--- EXTRACTED ENTRIES Enclosed Below ---

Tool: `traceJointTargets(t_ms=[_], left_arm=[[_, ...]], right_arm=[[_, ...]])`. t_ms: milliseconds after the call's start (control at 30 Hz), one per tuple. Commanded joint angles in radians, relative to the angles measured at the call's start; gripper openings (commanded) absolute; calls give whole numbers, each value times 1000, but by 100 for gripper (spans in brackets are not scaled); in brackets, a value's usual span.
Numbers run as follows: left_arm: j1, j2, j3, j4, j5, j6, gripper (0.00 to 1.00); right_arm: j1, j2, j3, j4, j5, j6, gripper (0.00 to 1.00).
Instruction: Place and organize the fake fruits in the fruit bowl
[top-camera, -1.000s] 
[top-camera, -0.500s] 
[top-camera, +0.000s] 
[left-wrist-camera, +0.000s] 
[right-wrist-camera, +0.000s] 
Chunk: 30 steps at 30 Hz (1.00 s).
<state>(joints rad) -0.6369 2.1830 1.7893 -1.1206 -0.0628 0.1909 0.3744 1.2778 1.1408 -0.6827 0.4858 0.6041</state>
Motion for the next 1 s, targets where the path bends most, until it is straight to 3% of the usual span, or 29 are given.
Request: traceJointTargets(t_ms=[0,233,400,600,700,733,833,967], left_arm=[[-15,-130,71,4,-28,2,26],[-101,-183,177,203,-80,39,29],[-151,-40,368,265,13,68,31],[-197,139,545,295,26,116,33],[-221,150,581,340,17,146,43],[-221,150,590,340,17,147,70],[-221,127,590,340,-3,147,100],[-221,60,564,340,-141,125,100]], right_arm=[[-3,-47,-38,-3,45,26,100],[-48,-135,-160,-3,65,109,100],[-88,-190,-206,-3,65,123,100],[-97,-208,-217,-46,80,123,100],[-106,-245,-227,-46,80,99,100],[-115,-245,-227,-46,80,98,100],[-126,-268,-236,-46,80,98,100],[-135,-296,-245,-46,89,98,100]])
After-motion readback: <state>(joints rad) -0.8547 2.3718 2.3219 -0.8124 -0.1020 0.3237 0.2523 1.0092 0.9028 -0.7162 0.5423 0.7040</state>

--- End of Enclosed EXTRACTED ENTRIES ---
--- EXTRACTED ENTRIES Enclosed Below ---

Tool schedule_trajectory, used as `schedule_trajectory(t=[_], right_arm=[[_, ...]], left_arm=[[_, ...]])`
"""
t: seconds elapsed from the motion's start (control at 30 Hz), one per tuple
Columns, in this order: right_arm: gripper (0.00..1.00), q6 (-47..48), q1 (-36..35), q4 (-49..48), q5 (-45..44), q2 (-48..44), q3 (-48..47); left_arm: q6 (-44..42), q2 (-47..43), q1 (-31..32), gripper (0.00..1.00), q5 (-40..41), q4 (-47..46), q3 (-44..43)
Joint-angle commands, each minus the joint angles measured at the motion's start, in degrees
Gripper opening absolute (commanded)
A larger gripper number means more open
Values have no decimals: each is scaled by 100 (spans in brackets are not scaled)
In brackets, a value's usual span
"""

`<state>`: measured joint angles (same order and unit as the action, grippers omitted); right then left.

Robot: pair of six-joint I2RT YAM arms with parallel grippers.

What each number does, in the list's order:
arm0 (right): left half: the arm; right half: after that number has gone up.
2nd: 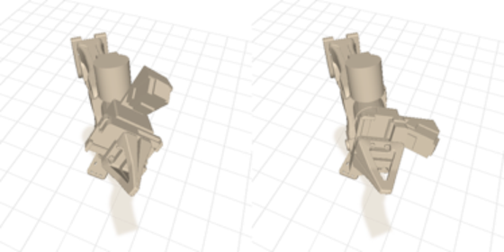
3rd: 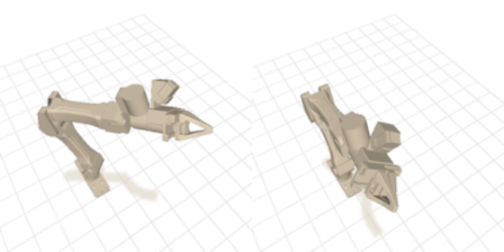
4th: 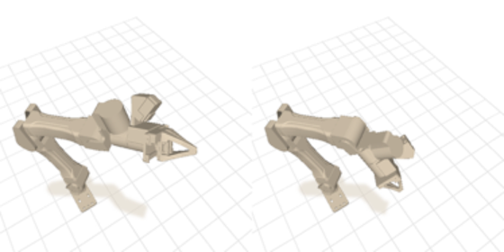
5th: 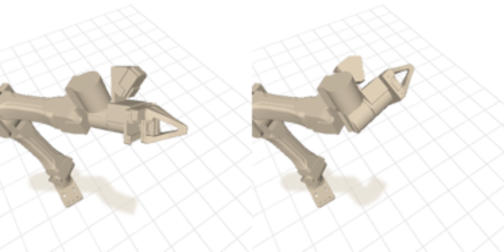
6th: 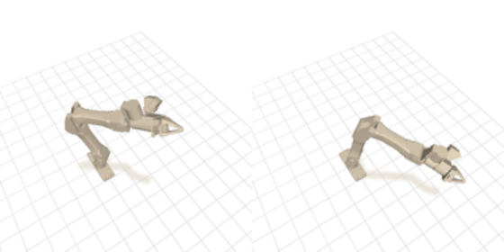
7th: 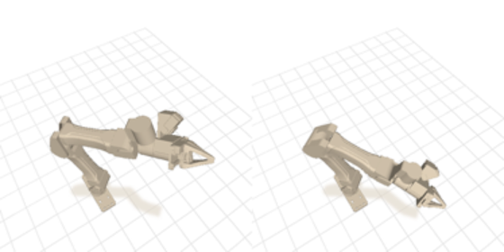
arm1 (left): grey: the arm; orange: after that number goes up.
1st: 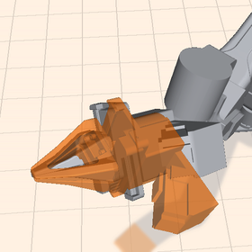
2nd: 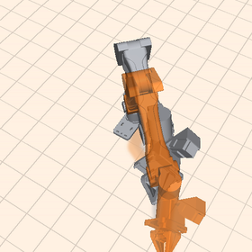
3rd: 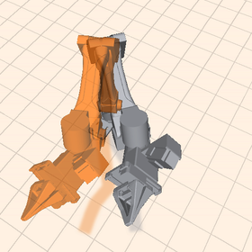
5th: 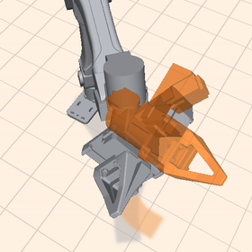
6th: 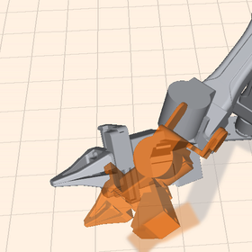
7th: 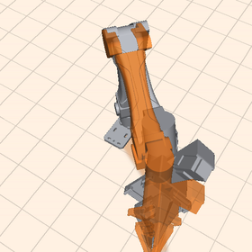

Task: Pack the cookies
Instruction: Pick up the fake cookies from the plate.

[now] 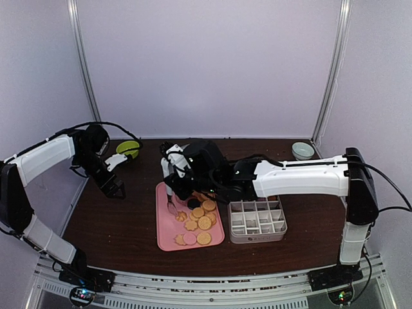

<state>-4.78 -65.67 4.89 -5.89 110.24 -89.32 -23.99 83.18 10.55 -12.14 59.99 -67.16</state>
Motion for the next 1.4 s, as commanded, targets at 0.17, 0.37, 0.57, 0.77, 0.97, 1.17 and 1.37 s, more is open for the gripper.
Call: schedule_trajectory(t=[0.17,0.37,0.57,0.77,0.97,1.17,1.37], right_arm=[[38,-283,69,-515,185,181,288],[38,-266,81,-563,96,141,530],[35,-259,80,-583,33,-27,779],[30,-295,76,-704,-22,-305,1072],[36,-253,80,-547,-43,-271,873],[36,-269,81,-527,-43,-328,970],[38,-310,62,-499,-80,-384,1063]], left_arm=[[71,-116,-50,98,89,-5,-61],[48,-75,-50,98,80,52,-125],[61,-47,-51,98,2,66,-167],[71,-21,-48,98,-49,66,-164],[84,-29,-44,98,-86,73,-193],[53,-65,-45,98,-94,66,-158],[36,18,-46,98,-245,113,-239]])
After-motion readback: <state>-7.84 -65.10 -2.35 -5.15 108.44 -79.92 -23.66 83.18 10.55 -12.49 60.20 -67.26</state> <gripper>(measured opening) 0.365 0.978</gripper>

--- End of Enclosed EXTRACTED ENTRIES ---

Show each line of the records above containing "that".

arm0 (right): left half: the arm; right half: after that number has gone up.
arm1 (left): grey: the arm; orange: after that number goes up.

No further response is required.